Obviously, today was the day that we gave you a name...undoubtedly one of the best days of our life.  You are not just our baby.  You are our girl.  We saw you today.  Granted, you look a lot like the genetic freaks from one of Dad's textbooks, which I need to avoid because they convince me that everything that could go wrong, will go wrong.  But you are beautiful, even if you come out with one eye and three noses.  We had picked out the name Alexander Quincey if you were a boy, but even after hours of late night name tossing, we could not agree on a female name.  Just before the nurse called us into the ultrasound room, the name 'Hannah' came to mind.  I asked Dad if he like it and, without hesitation, he was pleased.  Minutes later we were told that you were very likely a girl and it just seemed right.  We also agreed, almost in sync, that we liked Savannah Paige and could call you Hannah for short. [We never did ever call you Hannah]. I think today was the day that you became real to Dad.  He hasn't been as fortunate as I have to feel your every move.  Your legs were crossed and you were being thrown around by the force of your hiccups (maybe this explains your metronomic kick-ups).  When  your little hands and feet, spine, legs, brain, and beating heart,  came into view, Dad grabbed my hand and squeezed.  I gulped down a sob and squeezed back.  Dad said on the way home that he wanted to see you every day.   We were sent home with three pictures which we tacked on the refridgerator as soon as we got home.  I had to return to work, but stopped at Old Navy to buy you your first outfit.  It is darted denim overalls and a scalloped collared floral onesie.  As soon as Dad saw it, he flattened it out on his lap, caressing it as if you were inside.  He fell asleep with it on his chest.  He will be a good father.

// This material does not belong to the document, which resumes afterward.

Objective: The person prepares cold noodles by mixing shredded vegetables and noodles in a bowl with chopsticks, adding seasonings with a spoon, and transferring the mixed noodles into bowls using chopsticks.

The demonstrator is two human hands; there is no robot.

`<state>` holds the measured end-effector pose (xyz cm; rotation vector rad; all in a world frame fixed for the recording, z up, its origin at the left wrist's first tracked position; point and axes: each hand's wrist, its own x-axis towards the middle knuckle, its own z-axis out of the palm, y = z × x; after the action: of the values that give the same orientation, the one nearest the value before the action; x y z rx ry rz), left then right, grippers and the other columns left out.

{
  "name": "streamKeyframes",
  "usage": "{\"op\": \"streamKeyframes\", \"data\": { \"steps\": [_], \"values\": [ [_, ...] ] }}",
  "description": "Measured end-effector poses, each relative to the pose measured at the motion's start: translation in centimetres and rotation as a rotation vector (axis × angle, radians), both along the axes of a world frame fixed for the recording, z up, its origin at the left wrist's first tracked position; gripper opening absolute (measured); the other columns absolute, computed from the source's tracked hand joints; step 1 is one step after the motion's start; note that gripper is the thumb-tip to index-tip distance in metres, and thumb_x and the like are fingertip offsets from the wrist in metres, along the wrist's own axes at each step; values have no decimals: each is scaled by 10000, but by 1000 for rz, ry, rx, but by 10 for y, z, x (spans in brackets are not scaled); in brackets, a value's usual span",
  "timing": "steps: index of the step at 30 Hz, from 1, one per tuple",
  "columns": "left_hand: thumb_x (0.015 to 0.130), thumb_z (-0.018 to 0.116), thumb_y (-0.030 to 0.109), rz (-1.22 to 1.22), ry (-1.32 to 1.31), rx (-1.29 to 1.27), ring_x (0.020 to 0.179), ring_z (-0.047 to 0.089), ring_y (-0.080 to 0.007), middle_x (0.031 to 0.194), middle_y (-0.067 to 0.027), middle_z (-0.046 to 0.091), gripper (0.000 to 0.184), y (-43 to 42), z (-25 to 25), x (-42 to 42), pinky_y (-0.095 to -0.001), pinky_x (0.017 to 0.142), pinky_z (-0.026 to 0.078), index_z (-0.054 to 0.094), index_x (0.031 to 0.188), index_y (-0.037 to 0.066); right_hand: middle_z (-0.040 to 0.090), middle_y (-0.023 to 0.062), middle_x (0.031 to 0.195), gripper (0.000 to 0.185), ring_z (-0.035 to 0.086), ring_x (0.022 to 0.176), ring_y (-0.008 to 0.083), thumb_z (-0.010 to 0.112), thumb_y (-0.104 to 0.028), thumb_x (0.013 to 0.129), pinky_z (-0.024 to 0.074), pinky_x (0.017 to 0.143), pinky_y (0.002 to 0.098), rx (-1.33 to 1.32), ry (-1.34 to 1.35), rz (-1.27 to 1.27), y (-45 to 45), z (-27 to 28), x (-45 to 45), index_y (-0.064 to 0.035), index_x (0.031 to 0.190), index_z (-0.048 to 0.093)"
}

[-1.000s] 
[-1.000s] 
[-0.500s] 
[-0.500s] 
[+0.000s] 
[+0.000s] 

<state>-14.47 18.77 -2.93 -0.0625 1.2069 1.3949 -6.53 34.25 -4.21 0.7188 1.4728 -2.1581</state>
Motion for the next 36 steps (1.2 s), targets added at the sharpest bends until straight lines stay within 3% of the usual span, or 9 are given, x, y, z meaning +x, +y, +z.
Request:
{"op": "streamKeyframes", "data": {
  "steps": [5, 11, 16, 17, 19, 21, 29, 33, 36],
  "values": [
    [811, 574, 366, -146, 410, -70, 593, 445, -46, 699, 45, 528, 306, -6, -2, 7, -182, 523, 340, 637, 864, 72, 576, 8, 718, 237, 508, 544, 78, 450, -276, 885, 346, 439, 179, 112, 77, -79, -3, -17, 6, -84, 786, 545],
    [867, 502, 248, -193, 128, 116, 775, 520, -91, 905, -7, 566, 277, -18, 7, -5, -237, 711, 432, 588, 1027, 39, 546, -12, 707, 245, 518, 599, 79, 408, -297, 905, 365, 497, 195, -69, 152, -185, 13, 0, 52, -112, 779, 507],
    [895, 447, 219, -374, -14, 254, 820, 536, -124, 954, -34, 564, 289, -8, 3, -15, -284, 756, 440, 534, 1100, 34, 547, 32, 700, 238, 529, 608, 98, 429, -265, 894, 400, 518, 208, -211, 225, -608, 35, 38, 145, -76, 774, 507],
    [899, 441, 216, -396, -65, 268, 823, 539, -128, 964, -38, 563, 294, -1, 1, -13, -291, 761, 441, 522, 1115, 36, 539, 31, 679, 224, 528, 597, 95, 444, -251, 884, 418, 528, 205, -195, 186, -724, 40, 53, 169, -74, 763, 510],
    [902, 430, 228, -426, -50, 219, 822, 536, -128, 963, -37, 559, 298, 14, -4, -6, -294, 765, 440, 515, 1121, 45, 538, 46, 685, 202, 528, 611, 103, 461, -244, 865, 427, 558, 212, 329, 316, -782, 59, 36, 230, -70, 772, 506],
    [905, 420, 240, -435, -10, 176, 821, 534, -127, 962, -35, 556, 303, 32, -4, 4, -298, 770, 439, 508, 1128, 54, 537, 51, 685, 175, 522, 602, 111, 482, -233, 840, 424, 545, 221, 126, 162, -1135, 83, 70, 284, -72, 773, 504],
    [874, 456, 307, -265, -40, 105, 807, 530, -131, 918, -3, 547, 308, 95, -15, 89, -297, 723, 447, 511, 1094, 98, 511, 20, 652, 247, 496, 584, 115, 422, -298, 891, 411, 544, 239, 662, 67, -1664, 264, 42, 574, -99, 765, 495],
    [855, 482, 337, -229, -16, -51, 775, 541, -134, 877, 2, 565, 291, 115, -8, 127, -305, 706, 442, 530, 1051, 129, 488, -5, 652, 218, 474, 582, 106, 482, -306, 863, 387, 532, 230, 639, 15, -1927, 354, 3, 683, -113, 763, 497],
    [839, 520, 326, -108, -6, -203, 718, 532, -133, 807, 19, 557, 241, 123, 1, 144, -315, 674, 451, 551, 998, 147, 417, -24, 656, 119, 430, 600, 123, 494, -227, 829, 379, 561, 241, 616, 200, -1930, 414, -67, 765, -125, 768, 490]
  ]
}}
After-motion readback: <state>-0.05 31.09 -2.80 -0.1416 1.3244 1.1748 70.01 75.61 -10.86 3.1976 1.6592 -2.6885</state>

We had your second ultrasound today and you have grown exponentially in the past month and a half.  We learned that you are 99 percent for sure a girl...but we knew that already.  We were told that you weigh about 2 and half pounds....about as much as a block of cheese.  We could see all of your fingers and toes and were no less affected today by your being than we were 7 weeks ago.  We also decided to drop the h off the end of your name because we would rather you be associated with the African Savanna and not the twangy Georgian Savannah.  I know the H would be silent, but somehow it screams 'fried chicken'.  I never been to Georgia and I would probably like no offense, Georgia.    We are just assuming that your hair will be golden, comparable to the rolling Savanna grasslands.   Yes, I think we are as goofy as most first parents should be.

(one of many paragraphs)
You are perfect.  you weighed 8lbs and 13 ounces and measured 22 inches.  Just as we suspected, you have a full head of wavy, blonde hear, with a slight curl on top.  It appears that you have Dad's eyes, lips, and chin, you lucky girl. You have long fingers and you keep curling them in and out, as if you stroking the air and getting acquainted with life on the outside.  The nurses have taken you away a few times, and when they do, it feels as if they are taking my air.  I am tired, but have never been happier.

Those long fingers were just gearing up for all of their future creations.
I love you and can't wait for Volume 2.